Terms and Conditions for Sales

Terms Of Sale

1. Contract of Acceptance
These Terms and Conditions of sale, along with all attached drawings, specifications, descriptions, and other documents referenced herein, constitute the entire agreement between Turbo Airtech (the "Seller") and the Buyer. Seller's acceptance of any order is conditioned upon Buyer's agreement to these terms. Any conflicting terms in Buyer's order shall not apply unless Buyer notifies Seller in writing within fifteen (15) days of receipt of Seller's acknowledgment. Failure by Seller to object to any conflicting provision shall not be construed as a waiver.

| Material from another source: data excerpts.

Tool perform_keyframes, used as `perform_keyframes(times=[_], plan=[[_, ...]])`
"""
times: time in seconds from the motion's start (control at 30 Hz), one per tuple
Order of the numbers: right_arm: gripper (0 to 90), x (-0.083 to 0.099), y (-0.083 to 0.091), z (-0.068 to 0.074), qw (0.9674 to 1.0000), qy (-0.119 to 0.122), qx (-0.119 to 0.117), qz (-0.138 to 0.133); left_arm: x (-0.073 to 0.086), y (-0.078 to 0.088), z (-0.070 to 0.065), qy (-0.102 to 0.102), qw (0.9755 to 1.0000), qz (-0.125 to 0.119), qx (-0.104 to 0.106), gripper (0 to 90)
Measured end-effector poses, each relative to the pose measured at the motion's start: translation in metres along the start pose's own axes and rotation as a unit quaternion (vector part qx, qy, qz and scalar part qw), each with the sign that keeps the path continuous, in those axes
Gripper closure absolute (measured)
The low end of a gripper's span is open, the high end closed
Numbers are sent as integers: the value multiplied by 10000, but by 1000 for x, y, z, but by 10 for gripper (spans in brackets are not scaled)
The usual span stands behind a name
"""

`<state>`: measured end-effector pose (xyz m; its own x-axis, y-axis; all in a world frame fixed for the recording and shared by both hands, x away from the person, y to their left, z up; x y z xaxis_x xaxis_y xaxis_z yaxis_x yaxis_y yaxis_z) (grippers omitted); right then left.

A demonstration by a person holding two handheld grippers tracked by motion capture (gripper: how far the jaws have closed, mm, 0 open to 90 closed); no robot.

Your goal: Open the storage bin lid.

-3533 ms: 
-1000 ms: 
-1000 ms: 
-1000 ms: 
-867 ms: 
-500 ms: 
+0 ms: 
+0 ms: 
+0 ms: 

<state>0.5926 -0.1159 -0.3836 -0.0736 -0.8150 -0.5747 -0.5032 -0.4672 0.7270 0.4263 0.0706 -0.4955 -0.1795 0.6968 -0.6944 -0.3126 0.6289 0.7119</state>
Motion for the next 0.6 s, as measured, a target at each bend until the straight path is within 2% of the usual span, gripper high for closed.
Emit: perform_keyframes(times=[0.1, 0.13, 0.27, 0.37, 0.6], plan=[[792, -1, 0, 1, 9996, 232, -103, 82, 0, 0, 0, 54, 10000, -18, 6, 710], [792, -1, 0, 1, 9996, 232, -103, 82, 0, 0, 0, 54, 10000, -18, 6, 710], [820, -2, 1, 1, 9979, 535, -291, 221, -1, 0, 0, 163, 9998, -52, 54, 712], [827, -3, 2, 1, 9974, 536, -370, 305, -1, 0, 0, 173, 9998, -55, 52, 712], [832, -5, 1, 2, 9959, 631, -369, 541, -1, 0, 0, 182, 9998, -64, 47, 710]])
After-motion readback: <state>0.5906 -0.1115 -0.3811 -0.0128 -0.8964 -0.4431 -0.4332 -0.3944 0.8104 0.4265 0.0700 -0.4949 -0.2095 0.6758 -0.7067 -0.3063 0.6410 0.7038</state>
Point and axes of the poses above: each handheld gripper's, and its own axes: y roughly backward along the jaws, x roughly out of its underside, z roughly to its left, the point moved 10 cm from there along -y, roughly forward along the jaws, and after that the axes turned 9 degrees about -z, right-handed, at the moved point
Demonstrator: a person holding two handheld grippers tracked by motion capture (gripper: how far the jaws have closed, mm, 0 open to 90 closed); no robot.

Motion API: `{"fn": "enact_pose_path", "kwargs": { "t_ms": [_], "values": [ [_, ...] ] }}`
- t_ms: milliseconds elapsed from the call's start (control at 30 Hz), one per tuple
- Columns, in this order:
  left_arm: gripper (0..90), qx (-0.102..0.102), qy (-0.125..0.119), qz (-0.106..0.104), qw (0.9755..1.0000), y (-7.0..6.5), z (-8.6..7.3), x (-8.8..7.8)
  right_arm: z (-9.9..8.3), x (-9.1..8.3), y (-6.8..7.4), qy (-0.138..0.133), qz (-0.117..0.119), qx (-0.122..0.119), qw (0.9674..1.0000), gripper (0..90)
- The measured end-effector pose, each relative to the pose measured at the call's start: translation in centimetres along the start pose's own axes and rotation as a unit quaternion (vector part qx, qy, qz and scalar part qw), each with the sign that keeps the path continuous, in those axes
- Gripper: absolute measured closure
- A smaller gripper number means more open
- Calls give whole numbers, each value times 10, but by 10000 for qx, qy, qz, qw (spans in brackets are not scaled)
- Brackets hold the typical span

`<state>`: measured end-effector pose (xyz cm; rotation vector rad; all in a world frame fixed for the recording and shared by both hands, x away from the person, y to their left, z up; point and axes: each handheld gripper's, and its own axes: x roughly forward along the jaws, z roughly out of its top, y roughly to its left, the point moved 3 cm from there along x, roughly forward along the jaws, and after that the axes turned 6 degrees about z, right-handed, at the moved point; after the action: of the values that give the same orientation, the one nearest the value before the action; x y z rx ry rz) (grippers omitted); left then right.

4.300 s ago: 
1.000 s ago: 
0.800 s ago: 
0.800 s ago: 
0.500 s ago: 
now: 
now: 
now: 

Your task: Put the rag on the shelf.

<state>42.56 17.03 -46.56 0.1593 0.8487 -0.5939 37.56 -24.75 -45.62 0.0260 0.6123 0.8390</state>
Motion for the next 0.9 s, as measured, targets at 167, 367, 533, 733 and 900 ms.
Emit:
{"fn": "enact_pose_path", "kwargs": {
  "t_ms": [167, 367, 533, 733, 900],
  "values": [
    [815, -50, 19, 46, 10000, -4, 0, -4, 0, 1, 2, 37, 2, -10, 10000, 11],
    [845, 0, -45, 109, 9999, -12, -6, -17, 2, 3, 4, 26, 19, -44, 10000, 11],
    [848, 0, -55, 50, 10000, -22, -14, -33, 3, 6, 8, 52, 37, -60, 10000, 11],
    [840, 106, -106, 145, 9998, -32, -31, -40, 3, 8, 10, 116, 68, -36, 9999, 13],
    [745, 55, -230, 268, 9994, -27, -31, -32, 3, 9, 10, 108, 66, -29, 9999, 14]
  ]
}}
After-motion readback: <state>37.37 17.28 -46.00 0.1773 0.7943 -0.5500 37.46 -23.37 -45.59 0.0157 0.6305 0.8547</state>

2. Shipping Schedule and Delivery
Turbo Airtech shall not be liable for any deviations in shipping schedules or losses incurred due to delays caused by circumstances beyond its control, including but not limited to acts of God, government actions, strikes, or shortages. The Seller reserves the right to ship products before the requested dates unless specifically stated otherwise. If shipments are delayed at Buyer's request, Buyer will be responsible for any associated costs.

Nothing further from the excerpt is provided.